[WHAT IS EXPECTED]:
State how many lines in the listing below include the word "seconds", and add nothing besides the number.

++++++++++

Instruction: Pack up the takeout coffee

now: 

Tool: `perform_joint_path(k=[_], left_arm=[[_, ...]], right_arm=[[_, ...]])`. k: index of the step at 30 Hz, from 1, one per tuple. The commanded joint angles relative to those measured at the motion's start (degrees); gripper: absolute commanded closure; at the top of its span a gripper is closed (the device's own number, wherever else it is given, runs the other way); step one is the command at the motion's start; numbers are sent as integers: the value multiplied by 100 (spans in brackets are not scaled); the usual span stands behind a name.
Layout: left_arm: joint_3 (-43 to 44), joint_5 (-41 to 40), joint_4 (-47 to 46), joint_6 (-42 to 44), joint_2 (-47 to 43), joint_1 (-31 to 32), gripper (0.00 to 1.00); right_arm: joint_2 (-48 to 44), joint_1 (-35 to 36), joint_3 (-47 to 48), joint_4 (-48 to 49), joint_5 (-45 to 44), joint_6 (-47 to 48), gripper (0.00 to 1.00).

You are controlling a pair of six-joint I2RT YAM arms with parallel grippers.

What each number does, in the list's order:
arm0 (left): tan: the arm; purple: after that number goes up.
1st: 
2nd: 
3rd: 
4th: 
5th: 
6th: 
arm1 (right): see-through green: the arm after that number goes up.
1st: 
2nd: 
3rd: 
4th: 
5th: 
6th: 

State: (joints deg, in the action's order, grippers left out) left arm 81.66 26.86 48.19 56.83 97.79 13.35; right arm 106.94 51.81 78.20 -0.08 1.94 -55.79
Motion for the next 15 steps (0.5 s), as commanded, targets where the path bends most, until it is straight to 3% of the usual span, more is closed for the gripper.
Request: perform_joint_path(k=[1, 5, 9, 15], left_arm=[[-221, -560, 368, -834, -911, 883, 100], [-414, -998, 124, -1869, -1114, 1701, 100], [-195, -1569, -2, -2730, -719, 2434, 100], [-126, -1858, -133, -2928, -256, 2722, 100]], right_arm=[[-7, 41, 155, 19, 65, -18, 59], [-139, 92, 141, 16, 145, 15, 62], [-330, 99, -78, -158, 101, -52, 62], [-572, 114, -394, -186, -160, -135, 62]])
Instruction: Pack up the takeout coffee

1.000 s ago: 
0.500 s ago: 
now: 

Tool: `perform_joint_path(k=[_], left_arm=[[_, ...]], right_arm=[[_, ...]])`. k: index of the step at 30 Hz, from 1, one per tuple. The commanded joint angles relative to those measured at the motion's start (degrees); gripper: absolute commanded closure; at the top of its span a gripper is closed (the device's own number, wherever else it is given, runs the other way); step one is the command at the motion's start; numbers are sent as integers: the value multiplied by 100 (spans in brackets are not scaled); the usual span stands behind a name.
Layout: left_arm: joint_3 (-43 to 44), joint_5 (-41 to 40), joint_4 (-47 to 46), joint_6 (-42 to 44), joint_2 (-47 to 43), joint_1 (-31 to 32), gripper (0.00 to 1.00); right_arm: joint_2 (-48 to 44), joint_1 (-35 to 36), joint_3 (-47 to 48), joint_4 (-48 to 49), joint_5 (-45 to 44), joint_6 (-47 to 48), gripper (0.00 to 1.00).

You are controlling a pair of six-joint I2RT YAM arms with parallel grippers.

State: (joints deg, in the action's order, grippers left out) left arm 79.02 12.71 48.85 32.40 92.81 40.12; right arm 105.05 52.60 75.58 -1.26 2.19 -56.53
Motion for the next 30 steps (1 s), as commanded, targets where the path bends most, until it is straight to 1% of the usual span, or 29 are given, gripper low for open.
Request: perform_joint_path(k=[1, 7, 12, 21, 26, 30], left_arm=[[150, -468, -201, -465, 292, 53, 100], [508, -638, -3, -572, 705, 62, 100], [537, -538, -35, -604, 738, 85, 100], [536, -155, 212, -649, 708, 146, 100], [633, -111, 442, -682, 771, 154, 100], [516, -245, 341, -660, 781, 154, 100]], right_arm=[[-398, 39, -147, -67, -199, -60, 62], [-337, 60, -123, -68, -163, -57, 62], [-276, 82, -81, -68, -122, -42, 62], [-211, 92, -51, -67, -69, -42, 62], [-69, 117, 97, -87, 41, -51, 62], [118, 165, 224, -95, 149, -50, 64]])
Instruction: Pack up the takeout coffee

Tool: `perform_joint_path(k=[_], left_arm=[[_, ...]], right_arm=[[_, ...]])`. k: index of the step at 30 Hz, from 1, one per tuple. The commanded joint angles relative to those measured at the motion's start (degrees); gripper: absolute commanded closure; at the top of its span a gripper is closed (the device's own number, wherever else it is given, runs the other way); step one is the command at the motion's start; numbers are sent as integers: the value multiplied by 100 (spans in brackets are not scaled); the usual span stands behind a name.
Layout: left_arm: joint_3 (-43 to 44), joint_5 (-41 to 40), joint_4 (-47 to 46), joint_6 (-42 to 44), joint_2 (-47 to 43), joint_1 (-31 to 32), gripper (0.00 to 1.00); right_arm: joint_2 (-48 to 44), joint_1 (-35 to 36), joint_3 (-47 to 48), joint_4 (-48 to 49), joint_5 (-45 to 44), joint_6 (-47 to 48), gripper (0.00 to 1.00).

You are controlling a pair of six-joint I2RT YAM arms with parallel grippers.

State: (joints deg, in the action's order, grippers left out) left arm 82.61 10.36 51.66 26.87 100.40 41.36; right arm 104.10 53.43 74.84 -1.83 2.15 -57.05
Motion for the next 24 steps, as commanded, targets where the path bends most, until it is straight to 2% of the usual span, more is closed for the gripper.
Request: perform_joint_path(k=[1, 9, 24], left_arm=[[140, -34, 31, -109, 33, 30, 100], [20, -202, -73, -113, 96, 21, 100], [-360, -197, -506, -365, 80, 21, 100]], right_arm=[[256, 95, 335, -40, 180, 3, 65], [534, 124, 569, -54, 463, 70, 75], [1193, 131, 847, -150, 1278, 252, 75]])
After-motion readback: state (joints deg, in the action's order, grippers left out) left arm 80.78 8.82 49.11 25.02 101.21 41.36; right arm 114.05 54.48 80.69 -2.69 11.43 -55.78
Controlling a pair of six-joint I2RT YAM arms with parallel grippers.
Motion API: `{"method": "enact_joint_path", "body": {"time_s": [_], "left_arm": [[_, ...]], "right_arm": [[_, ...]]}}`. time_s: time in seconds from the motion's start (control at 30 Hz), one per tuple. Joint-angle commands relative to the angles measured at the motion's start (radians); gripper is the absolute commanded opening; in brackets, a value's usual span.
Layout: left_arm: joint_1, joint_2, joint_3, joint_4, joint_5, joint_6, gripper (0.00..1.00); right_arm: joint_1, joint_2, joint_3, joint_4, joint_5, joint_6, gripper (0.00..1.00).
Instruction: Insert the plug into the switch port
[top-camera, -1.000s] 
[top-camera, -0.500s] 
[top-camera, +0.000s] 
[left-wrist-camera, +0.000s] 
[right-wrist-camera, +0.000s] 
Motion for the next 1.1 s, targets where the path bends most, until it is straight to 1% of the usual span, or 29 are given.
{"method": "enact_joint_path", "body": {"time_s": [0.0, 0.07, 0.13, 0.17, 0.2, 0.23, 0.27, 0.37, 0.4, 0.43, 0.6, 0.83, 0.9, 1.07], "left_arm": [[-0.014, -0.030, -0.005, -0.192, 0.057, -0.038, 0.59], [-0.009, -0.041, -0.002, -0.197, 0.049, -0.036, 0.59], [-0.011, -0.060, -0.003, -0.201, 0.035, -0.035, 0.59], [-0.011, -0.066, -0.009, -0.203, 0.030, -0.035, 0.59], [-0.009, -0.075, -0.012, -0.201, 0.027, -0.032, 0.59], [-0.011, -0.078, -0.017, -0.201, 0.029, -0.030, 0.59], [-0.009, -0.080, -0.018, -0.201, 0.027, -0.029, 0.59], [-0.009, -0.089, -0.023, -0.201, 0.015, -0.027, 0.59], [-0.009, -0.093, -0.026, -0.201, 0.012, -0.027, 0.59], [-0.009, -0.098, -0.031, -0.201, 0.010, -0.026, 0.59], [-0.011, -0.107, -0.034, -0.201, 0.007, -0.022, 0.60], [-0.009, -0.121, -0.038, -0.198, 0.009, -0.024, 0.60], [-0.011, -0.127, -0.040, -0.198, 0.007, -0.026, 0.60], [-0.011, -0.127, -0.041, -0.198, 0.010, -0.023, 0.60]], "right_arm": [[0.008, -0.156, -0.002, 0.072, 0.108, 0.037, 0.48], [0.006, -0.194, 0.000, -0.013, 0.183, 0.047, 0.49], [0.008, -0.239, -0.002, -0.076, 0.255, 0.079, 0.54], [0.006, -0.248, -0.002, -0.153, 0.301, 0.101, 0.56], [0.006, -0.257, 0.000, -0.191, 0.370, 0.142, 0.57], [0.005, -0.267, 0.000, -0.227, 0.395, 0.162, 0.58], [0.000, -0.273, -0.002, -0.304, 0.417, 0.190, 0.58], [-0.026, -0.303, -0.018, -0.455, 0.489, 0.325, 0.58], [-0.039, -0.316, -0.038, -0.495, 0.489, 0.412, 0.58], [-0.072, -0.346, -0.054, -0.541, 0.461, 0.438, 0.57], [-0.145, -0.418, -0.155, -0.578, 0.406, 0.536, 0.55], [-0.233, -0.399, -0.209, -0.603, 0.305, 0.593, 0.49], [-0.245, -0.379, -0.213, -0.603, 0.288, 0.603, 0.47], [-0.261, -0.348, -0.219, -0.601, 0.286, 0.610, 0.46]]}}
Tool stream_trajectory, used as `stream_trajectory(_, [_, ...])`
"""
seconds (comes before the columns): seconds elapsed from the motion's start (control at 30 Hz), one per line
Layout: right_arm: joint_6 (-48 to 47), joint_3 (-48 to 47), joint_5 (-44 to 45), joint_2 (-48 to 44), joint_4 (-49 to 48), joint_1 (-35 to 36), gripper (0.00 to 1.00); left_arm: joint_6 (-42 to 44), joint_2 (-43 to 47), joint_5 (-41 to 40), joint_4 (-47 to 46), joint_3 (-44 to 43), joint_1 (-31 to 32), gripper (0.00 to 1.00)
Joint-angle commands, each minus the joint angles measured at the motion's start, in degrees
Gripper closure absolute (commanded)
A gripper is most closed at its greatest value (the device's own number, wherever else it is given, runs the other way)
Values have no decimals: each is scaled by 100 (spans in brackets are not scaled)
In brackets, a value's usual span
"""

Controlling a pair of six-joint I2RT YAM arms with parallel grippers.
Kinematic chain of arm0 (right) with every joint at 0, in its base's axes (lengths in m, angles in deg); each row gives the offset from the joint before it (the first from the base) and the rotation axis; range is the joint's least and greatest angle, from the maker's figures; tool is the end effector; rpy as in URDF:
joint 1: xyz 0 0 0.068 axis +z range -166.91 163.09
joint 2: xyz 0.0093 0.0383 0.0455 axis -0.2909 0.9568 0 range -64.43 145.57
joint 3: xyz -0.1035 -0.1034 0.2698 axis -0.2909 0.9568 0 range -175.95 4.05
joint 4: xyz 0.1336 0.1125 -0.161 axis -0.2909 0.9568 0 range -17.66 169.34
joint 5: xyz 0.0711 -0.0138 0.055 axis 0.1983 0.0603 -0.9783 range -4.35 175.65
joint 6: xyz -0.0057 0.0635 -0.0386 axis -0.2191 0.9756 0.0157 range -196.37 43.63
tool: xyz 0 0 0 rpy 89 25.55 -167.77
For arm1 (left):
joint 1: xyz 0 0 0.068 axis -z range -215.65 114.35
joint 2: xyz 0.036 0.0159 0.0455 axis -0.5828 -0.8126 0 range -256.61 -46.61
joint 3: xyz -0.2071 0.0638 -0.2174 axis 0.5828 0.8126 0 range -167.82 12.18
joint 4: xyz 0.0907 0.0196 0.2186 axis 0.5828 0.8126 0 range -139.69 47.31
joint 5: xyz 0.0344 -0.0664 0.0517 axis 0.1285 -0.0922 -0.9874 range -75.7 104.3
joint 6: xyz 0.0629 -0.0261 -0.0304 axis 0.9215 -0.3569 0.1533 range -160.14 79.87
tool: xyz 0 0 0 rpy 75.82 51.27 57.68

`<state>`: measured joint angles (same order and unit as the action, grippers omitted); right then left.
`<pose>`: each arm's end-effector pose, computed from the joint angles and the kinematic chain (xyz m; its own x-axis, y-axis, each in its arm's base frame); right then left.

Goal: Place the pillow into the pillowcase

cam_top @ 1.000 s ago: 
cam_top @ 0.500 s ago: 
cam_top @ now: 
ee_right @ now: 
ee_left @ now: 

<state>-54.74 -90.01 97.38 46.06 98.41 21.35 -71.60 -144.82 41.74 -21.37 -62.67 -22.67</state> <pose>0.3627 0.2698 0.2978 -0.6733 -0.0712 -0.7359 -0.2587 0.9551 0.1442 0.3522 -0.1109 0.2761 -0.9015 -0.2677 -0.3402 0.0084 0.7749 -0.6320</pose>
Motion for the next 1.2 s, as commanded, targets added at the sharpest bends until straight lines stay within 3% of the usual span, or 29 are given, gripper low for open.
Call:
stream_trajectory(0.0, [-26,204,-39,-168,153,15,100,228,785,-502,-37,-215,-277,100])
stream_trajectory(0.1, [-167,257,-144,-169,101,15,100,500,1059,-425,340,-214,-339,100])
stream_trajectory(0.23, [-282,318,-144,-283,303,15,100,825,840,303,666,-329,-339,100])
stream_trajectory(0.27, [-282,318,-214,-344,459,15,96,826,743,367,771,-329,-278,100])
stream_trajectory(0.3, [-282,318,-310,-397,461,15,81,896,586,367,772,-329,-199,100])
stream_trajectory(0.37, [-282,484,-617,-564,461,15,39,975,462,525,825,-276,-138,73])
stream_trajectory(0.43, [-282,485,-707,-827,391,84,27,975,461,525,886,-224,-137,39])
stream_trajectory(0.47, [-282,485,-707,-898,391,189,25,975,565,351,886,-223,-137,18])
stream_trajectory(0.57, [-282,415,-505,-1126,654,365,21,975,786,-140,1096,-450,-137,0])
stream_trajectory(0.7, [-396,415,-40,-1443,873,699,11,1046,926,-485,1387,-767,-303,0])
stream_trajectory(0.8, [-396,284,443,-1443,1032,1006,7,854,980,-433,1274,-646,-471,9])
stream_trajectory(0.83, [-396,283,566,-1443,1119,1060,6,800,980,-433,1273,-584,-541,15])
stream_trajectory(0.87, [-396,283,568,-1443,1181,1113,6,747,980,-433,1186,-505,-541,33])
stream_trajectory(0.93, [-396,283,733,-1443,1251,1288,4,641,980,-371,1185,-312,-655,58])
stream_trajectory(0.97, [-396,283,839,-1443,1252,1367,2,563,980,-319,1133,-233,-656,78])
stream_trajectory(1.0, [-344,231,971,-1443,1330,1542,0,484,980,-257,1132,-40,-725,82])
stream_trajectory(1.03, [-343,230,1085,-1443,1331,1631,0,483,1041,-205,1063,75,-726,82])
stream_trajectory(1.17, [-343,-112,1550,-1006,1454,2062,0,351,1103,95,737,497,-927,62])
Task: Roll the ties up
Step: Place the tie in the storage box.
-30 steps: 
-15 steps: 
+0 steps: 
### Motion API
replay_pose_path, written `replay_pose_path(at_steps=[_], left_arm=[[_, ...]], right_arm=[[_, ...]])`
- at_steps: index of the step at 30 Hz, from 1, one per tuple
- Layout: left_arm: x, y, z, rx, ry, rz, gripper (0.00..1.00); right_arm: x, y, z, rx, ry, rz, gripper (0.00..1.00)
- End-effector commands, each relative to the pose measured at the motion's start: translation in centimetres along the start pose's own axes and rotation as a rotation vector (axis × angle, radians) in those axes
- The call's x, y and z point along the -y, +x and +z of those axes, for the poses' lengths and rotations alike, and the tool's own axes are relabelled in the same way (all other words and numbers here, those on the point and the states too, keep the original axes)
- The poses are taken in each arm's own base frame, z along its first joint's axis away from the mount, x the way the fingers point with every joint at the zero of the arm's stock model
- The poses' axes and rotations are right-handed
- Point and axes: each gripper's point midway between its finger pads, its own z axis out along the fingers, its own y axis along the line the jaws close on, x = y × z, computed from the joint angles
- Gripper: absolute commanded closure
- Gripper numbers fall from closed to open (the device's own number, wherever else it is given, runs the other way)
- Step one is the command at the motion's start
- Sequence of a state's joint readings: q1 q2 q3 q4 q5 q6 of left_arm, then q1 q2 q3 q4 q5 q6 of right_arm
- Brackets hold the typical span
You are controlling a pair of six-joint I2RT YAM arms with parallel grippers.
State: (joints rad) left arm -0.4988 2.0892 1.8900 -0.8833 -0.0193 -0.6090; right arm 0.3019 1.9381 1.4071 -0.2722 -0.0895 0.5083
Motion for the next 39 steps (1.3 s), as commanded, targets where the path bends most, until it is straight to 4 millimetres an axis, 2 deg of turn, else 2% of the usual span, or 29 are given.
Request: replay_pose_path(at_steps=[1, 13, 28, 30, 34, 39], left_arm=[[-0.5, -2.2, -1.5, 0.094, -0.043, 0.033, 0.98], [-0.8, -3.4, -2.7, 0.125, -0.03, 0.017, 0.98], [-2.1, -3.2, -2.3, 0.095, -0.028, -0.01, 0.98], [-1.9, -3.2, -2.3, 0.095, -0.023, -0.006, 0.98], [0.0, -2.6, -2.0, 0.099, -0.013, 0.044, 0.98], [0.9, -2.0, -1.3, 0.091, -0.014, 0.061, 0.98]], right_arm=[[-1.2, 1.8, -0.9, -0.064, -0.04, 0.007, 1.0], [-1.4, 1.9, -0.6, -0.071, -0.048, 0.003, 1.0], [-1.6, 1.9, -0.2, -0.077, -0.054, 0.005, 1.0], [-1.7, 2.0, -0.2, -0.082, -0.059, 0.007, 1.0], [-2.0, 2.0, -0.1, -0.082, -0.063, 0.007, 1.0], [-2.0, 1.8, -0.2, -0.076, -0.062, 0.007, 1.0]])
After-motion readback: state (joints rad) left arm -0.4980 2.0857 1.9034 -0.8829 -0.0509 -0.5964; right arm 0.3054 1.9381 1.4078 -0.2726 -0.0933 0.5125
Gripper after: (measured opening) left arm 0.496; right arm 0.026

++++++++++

[RESPONSE FOR THIS EXERCISE]:
2